Preview patch returns ActiveX to the way it was

Over a decade after Microsoft used an idea for making binary programs work with one click from inside Web pages, the company is testing a patch that restores that functionality in the wake of a settlement with the idea's creator.

Last August, rather than prolong its ongoing IP infringement battle with rights holder Eolas Technologies over the embedding of binary functionality into Web pages, Microsoft agreed to settle that dispute. The settlement apparently consisted of a one-time payment, whose amount is still undisclosed, in exchange for a perpetual license for the notion that clicking on something in a Web page can trigger an embedded binary control.

This was the original basis of Microsoft's ActiveX technology, its first major attempt at making the Web its own. That attempt largely failed, and as a result, Internet Explorer today must provide some kind of opt-out warning that a Web page-driven event may trigger the execution of a binary program, such as an on-screen control.

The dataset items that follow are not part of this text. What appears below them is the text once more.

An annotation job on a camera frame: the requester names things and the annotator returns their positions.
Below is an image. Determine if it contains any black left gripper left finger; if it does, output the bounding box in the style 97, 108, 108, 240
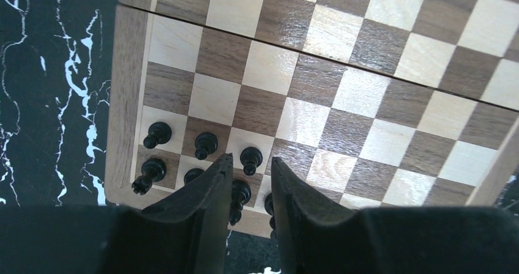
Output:
1, 154, 233, 273

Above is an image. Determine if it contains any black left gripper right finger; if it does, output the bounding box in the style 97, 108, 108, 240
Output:
271, 157, 518, 273

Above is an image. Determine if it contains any black chess piece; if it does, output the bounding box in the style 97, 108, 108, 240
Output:
183, 168, 204, 185

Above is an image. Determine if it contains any black rook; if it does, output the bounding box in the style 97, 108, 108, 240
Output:
132, 158, 167, 195

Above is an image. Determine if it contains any black pawn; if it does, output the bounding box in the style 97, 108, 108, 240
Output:
195, 132, 218, 160
240, 146, 263, 176

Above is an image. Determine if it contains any black knight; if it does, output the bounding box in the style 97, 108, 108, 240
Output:
143, 122, 173, 149

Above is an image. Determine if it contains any wooden chess board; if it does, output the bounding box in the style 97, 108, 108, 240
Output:
104, 0, 518, 237

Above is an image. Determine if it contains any black piece behind right finger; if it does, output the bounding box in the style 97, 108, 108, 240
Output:
264, 193, 277, 241

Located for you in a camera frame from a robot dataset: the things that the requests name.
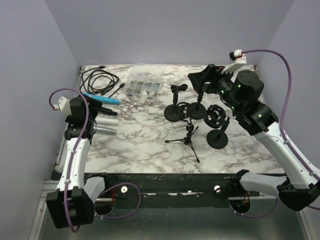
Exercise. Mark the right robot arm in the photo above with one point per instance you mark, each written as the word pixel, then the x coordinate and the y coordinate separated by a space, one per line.
pixel 301 185

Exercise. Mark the silver grey microphone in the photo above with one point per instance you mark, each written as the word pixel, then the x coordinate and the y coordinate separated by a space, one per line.
pixel 106 130

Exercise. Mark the black tripod shock-mount stand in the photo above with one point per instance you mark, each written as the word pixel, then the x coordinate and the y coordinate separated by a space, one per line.
pixel 184 112

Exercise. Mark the black round-base mic stand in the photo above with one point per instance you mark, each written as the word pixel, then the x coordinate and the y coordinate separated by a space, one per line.
pixel 169 110

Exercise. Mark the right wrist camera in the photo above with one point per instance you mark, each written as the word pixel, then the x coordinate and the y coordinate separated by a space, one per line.
pixel 238 59

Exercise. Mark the blue microphone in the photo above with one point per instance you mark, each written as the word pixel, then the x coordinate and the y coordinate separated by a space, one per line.
pixel 103 99

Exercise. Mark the silver mic clip stand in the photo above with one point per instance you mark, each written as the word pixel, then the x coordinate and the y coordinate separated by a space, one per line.
pixel 198 107

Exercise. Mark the aluminium extrusion frame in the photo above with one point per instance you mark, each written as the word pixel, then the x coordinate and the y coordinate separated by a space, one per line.
pixel 45 139

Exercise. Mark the shock mount round-base stand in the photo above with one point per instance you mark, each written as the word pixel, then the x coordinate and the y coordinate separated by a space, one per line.
pixel 215 117

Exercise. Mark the white microphone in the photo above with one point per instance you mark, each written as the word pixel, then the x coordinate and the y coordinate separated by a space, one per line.
pixel 107 121

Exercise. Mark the black mounting rail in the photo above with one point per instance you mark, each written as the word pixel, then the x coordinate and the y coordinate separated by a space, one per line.
pixel 169 190

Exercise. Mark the black microphone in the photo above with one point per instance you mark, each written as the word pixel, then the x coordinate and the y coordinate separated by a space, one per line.
pixel 107 111

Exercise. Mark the clear plastic screw box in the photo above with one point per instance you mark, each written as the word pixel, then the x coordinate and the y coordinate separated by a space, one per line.
pixel 145 81

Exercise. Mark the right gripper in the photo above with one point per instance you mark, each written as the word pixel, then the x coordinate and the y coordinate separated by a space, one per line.
pixel 212 72

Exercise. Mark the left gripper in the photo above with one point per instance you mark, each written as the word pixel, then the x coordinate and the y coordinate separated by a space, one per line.
pixel 94 106

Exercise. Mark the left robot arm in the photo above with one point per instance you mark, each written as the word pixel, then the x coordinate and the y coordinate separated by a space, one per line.
pixel 72 204

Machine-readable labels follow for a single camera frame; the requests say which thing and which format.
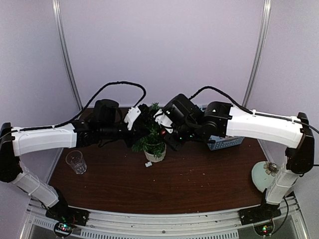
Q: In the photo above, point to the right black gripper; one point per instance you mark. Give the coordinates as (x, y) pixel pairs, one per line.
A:
(174, 144)

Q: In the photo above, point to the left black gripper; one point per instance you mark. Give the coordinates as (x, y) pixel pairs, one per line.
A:
(136, 134)

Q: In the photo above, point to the small green christmas tree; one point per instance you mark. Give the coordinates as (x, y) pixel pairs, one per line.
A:
(148, 122)

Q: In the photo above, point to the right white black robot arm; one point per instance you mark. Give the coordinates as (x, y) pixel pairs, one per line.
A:
(293, 132)

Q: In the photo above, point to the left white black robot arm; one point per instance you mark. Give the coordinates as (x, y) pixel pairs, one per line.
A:
(99, 127)

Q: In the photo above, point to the white tree pot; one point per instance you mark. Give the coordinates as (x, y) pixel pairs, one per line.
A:
(155, 152)

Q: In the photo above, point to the blue plastic basket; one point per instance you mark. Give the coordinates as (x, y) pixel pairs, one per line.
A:
(224, 144)

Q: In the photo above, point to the clear drinking glass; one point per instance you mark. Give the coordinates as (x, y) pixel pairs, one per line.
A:
(75, 160)

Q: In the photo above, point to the pale green floral plate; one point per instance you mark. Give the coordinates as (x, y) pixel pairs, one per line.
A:
(263, 173)

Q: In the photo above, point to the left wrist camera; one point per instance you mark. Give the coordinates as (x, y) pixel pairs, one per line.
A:
(133, 114)

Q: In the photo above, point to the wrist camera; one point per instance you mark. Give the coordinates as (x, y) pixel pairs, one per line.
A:
(174, 112)
(133, 114)

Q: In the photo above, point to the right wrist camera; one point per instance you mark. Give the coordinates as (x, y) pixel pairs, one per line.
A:
(174, 112)

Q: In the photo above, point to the front aluminium rail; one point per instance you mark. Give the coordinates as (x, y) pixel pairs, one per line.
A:
(224, 224)

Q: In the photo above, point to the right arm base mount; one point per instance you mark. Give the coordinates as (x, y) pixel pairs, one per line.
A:
(261, 219)

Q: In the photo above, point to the left aluminium frame post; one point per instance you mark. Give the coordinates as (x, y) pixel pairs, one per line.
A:
(65, 53)

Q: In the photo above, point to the aluminium frame post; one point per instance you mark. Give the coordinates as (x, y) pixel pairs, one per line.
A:
(264, 26)
(65, 53)

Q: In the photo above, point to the right aluminium frame post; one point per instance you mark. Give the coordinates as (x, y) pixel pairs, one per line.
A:
(264, 26)

Now, well in advance of its April milestone date, Microsoft released this morning a preview of a patch that removes that warning from Internet Explorer 6 and IE7, for both Windows XP and Windows Vista, for 32- and 64-bit editions, and for x86 and Itanium processors. BetaNews FileForum has posted links this morning to all 12 preview editions, so make certain you download the version that applies to you.

A Microsoft Knowledgebase document released this afternoon says the patch will only work on IE6 and IE7 versions with the latest security patches already installed.